• _EXERCISE DESCRIPTION_
Your answer must be an exact copy of the data, without any pictures.

----- RECORDED DATA

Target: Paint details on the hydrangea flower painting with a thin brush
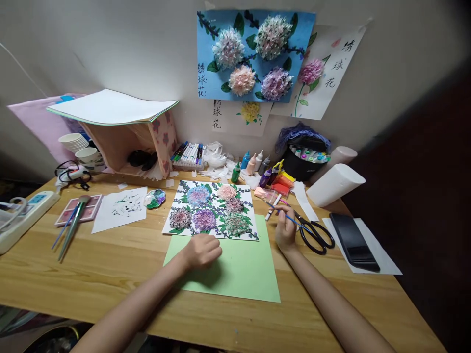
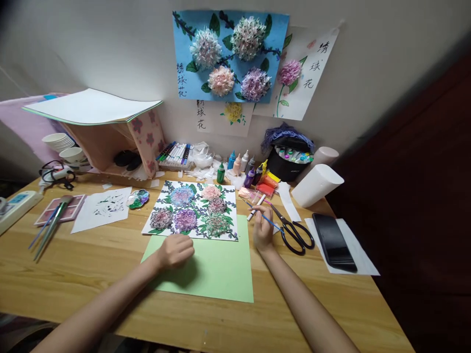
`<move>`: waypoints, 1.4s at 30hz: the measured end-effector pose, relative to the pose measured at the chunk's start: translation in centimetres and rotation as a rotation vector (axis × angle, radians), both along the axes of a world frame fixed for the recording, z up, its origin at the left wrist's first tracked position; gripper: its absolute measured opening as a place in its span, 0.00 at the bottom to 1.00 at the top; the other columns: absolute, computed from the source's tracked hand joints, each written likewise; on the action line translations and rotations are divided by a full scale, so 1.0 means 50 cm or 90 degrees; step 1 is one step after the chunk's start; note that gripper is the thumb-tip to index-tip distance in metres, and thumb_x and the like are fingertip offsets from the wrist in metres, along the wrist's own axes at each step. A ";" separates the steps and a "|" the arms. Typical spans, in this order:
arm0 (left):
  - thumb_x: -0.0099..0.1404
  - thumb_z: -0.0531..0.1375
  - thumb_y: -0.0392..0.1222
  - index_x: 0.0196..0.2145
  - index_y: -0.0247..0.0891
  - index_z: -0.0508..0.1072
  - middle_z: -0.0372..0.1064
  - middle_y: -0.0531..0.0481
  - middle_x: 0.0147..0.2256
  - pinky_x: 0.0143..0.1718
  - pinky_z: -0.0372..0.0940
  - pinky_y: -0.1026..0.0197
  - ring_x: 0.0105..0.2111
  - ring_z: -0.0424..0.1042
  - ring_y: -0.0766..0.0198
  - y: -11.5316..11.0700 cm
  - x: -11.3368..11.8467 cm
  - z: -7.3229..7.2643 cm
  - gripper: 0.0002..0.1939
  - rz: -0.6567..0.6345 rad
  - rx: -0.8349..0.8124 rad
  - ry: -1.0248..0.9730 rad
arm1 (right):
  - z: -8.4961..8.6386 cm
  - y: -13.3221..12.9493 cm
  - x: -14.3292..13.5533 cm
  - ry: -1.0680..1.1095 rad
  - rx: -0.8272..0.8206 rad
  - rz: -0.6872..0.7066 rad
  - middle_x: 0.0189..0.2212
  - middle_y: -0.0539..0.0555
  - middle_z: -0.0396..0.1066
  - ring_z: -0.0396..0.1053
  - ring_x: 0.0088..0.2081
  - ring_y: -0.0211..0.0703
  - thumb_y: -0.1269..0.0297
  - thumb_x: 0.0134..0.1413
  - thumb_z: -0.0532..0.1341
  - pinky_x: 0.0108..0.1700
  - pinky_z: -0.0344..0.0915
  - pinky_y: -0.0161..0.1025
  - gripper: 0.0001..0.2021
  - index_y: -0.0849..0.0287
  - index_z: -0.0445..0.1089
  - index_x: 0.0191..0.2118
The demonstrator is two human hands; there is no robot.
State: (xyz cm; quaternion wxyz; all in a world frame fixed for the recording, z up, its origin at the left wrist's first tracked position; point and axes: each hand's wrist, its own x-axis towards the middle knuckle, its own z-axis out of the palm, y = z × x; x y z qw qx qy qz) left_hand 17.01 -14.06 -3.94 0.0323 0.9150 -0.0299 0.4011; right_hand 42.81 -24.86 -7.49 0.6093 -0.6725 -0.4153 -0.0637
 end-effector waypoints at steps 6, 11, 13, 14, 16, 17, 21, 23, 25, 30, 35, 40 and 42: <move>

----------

• _EXERCISE RESPONSE_
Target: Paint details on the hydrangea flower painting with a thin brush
`<move>`: waypoints, 1.4s at 30hz: the measured end-effector pose, relative to the pose measured at the chunk's start: translation in centimetres and rotation as a rotation vector (axis × angle, radians), both along the axes of a world frame fixed for the recording, z up, its origin at the left wrist's first tracked position; gripper: its absolute measured opening as a place in its span, 0.00 at the bottom to 1.00 at the top; the other columns: absolute, computed from the source's tracked hand joints, each written likewise; on the action line translations and rotations are divided by a full scale, so 1.0 means 50 cm or 90 degrees; step 1 is one step after the chunk's start; note that gripper is the thumb-tip to index-tip distance in metres, and thumb_x and the like are fingertip offsets from the wrist in metres, along the wrist's own axes at each step. A ";" separates the steps and a "|" the arms. Typical spans, in this order:
arm0 (left):
  - thumb_x: -0.0099..0.1404
  - thumb_z: -0.0531..0.1375
  - thumb_y: -0.0392..0.1222
  - index_x: 0.0196..0.2145
  - index_y: -0.0247..0.0891
  - index_z: -0.0508..0.1072
  - middle_z: -0.0372..0.1064
  - middle_y: -0.0531..0.0481
  - middle_x: 0.0147..0.2256
  - pinky_x: 0.0143..0.1718
  - pinky_z: -0.0372..0.0940
  - pinky_y: -0.1026..0.0197
  - ring_x: 0.0105..0.2111
  - ring_z: -0.0424..0.1042
  - ring_y: -0.0766..0.0198
  - y: -11.5316..11.0700 cm
  - x: -11.3368..11.8467 cm
  - z: -7.3229..7.2643 cm
  - gripper: 0.0002..0.1939
  - rz: -0.6567..0.6345 rad
  - rx: -0.8349..0.8124 rad
  - ry: -1.0248..0.9730 rad
arm1 (right):
  - z: -8.4961..8.6386 cm
  - y: -13.3221..12.9493 cm
  - x: -14.3292..13.5533 cm
  - ry: -1.0680..1.1095 rad
  - rx: -0.8272..0.8206 rad
  - rz: -0.6872..0.7066 rad
  - middle_x: 0.0189..0.2212
  - middle_y: -0.0539..0.0555
  - middle_z: -0.0396..0.1066
  - ring_z: -0.0396..0.1053
  - ring_x: 0.0088..0.2081
  - ring_y: -0.0211..0.0703
  - thumb_y: -0.1269..0.0297
  - thumb_x: 0.0134..0.1413
  - thumb_z: -0.0532..0.1341
  - pinky_x: 0.0108..0.1700
  - pinky_z: -0.0344..0.0915
  - pinky_y: -0.0161..0.1025
  - gripper: 0.0001..0.2021
  - index_y: -0.0849..0.0287
  - index_z: -0.0445..0.1089
  - index_x: 0.0191..0.2118
The demonstrator is two human hands; there is no robot.
State: (xyz cm; quaternion wxyz; all in a world frame fixed for the recording, z up, its origin at the left wrist's first tracked position; point and axes: each hand's wrist, its own x-axis towards the middle knuckle, its own z-axis out of the palm, y = z × x; x y z qw qx qy qz) left_hand 17.01 -14.06 -3.94 0.0323 0.9150 -0.0299 0.4011; right_hand 42.81 -24.86 -7.49 0.6093 -0.6725 -0.4153 -0.0637
 end-effector waypoints at steps 6, 11, 13, 14, 16, 17, 21, 23, 25, 30, 35, 40 and 42: <move>

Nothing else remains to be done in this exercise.